-- Opening Marker --

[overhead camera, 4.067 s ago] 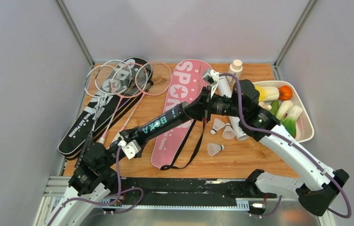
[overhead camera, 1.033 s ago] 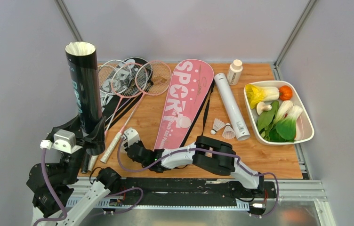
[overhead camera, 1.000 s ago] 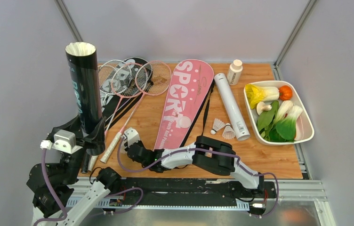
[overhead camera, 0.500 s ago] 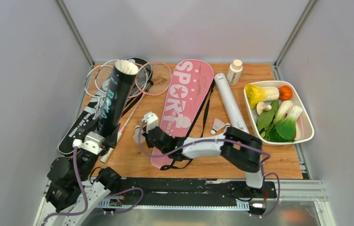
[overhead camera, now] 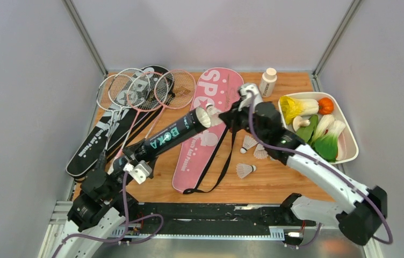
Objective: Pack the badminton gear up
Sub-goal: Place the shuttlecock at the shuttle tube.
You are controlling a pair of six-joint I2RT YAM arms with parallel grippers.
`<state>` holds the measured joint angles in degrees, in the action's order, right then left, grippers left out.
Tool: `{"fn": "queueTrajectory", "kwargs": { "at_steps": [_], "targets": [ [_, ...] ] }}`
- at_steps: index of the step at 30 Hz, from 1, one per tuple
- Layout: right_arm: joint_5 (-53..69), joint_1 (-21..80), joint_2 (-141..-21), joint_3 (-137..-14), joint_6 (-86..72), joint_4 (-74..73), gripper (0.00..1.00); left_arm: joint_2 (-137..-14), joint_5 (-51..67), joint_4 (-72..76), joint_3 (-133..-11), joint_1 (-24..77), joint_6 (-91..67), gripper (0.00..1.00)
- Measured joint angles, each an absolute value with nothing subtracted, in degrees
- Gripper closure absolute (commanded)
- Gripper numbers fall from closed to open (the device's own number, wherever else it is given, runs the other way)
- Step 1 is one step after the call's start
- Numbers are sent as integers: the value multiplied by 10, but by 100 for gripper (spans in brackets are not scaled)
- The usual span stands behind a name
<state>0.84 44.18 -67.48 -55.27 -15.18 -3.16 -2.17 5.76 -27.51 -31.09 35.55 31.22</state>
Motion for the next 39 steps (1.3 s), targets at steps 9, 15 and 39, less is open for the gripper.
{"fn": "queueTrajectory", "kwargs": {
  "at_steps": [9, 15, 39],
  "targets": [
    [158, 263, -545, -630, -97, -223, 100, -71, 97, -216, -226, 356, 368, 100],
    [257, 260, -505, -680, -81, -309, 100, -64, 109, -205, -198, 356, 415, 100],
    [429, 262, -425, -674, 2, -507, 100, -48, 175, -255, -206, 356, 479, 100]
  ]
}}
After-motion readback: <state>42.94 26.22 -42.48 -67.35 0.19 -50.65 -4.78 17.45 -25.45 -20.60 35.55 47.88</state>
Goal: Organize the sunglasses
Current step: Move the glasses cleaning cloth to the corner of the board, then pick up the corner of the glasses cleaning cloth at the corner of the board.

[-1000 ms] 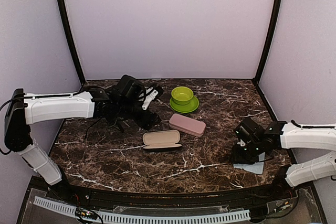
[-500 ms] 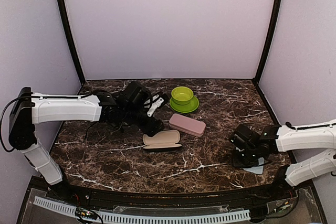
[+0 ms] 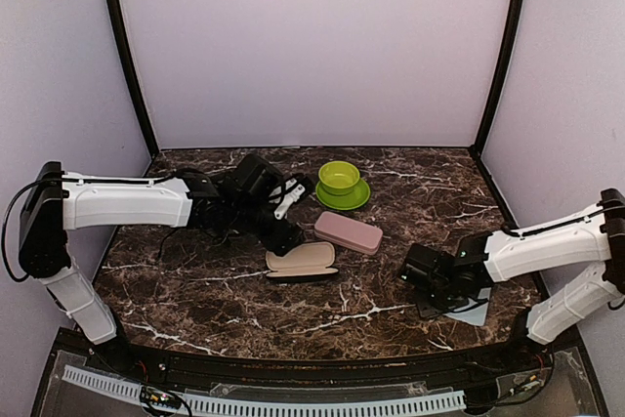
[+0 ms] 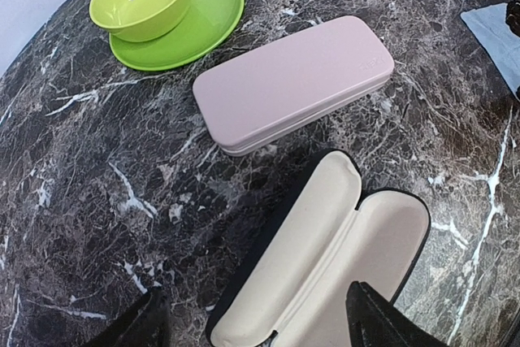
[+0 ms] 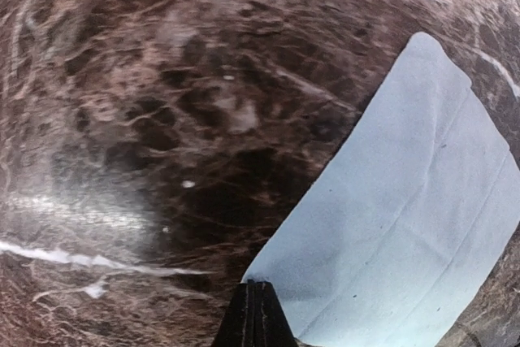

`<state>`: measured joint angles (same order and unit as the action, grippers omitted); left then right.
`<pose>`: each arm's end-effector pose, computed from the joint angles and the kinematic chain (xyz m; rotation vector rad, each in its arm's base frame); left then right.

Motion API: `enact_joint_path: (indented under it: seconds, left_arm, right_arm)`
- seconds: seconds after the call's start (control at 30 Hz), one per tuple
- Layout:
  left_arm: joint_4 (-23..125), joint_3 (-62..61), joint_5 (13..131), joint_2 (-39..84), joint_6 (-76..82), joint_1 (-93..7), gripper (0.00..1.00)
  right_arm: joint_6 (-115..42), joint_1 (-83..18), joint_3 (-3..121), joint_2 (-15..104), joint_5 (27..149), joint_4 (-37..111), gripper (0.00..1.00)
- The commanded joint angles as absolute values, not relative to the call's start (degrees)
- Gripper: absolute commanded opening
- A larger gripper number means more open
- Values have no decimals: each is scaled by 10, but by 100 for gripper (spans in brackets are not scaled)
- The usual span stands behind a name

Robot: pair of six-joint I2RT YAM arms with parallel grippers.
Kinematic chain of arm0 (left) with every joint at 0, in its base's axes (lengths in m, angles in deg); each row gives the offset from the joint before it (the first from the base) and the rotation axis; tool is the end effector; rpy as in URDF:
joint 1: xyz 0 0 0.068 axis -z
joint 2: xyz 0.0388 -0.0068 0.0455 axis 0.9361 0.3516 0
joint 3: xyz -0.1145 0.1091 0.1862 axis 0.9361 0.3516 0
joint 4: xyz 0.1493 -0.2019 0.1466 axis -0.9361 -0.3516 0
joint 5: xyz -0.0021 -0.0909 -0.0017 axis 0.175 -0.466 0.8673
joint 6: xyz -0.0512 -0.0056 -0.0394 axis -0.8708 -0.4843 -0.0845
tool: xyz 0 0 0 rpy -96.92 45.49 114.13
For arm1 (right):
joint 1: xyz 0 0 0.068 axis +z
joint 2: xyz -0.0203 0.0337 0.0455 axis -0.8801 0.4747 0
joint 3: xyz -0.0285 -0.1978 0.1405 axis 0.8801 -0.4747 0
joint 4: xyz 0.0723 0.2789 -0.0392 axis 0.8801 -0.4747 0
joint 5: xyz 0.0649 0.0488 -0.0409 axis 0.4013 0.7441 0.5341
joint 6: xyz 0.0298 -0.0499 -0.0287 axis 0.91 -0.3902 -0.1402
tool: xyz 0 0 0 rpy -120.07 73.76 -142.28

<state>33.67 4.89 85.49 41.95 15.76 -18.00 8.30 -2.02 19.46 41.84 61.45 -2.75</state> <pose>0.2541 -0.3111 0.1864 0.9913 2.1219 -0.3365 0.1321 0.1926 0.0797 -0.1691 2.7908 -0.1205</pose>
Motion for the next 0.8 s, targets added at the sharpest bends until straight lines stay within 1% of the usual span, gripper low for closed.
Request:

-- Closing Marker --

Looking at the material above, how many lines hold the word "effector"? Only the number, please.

2